- **Exercise goal**
Wherever a line of the records contains "something", copy that line.

- **Task input**

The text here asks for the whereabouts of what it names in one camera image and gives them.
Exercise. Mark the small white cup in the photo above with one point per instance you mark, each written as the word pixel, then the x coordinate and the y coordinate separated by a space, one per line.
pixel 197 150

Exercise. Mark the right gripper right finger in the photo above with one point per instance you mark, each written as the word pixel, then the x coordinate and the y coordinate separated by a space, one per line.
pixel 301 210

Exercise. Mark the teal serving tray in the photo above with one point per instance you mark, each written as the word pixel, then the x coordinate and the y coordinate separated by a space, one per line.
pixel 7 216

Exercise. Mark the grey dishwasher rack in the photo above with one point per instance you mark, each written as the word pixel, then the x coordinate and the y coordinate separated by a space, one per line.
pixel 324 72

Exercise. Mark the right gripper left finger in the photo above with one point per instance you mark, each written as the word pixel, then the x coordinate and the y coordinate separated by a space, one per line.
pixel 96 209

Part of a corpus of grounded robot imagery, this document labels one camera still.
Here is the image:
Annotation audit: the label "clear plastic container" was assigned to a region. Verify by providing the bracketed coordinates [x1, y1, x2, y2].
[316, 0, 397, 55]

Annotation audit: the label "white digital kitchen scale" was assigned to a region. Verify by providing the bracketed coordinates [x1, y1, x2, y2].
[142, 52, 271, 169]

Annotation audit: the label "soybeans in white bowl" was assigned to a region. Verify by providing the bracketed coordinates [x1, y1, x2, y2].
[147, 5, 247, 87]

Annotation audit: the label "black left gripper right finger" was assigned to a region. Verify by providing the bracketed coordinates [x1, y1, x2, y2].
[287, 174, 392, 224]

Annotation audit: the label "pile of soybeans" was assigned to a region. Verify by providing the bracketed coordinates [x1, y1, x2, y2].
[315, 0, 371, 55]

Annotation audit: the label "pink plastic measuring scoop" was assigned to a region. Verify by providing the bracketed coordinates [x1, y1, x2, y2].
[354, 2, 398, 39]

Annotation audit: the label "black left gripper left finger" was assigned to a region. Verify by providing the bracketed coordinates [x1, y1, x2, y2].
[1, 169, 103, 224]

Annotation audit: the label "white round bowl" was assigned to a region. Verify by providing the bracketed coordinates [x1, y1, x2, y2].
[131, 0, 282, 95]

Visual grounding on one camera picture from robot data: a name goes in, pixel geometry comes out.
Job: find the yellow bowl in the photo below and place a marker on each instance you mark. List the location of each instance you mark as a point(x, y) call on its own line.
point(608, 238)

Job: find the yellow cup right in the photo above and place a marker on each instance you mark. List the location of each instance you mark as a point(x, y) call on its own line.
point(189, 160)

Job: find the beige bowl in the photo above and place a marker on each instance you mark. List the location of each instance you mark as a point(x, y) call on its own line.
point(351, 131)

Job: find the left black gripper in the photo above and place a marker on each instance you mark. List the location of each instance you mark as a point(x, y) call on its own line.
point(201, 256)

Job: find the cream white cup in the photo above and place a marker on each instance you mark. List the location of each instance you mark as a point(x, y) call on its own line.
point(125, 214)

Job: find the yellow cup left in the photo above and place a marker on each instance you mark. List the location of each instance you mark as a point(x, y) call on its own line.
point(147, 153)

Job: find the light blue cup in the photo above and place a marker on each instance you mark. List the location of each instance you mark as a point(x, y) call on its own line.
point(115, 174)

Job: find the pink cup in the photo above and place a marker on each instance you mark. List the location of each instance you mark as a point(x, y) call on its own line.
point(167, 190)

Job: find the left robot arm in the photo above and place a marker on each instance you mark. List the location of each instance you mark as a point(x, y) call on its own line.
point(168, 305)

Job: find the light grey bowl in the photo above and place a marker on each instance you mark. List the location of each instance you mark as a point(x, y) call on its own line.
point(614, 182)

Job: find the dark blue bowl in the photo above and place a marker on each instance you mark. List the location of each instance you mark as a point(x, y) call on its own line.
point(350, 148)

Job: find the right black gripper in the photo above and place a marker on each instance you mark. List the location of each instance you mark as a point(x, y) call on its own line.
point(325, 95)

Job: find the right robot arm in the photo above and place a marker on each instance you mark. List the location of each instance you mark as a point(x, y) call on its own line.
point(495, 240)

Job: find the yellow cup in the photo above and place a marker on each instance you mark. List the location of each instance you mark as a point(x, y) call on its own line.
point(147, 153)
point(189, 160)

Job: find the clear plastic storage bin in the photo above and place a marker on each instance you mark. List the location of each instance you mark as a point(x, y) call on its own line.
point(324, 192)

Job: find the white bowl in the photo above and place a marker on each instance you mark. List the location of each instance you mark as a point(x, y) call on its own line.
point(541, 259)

---

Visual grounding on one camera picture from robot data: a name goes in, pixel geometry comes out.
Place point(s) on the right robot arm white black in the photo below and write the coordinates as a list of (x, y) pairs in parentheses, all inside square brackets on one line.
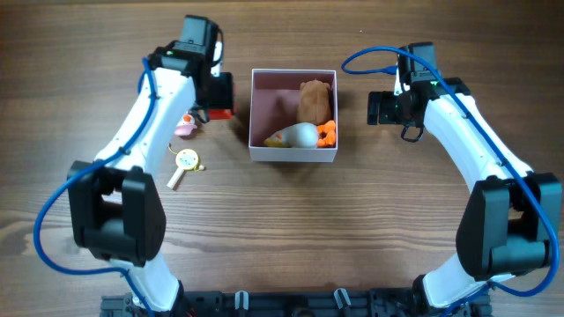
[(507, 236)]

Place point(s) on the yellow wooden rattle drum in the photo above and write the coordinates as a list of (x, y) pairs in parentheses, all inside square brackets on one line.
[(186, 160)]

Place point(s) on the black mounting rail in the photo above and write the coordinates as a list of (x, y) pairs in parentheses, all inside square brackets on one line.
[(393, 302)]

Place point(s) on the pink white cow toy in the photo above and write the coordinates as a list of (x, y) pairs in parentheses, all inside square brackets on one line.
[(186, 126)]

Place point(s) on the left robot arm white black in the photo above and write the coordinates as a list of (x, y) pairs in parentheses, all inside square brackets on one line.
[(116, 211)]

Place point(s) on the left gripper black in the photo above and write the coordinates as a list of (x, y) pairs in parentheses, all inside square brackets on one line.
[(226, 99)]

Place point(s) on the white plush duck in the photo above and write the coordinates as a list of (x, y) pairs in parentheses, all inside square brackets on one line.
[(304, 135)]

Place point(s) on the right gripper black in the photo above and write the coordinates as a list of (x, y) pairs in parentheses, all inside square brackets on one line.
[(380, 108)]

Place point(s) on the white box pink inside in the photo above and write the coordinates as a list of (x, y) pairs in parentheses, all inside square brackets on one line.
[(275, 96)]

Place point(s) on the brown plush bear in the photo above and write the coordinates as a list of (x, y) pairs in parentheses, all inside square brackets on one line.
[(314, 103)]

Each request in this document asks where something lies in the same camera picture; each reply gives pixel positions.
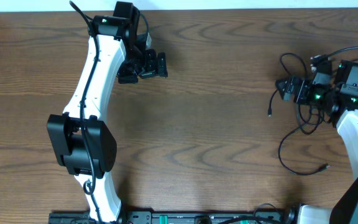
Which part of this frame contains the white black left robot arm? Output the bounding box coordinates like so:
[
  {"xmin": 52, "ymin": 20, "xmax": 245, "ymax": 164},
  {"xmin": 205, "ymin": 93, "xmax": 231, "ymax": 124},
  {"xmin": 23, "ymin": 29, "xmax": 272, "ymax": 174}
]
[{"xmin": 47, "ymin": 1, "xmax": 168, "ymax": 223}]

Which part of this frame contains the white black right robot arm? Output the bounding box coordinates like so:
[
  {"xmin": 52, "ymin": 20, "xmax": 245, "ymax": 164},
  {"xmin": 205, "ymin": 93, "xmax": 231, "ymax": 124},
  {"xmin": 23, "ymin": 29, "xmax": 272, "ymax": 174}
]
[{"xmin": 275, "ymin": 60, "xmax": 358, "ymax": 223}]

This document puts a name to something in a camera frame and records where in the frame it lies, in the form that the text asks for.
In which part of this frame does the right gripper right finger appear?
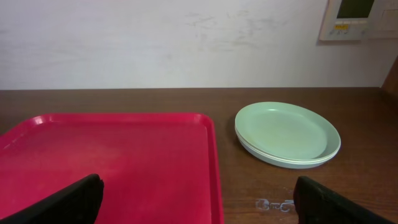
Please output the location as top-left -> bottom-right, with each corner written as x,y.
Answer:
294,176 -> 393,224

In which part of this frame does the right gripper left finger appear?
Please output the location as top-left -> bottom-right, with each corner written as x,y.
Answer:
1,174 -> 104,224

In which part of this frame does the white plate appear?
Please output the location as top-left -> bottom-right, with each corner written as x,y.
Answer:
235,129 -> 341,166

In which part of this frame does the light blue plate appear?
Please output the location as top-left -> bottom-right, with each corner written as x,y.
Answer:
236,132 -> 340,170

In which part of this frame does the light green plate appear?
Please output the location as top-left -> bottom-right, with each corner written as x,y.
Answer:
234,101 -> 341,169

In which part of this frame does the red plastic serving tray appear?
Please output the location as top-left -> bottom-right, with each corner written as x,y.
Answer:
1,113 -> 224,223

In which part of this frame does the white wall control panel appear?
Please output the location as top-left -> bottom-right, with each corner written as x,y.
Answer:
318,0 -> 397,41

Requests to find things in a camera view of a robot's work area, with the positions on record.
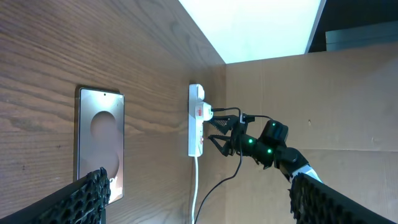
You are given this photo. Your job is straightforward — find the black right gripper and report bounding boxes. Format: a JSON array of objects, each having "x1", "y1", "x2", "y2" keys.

- **Solution to this problem**
Each request in this document asks where something lies in the same camera picture; each reply gives pixel positions.
This document puts a name to something in a camera frame and records where in the frame it lies, in the form that the text asks for.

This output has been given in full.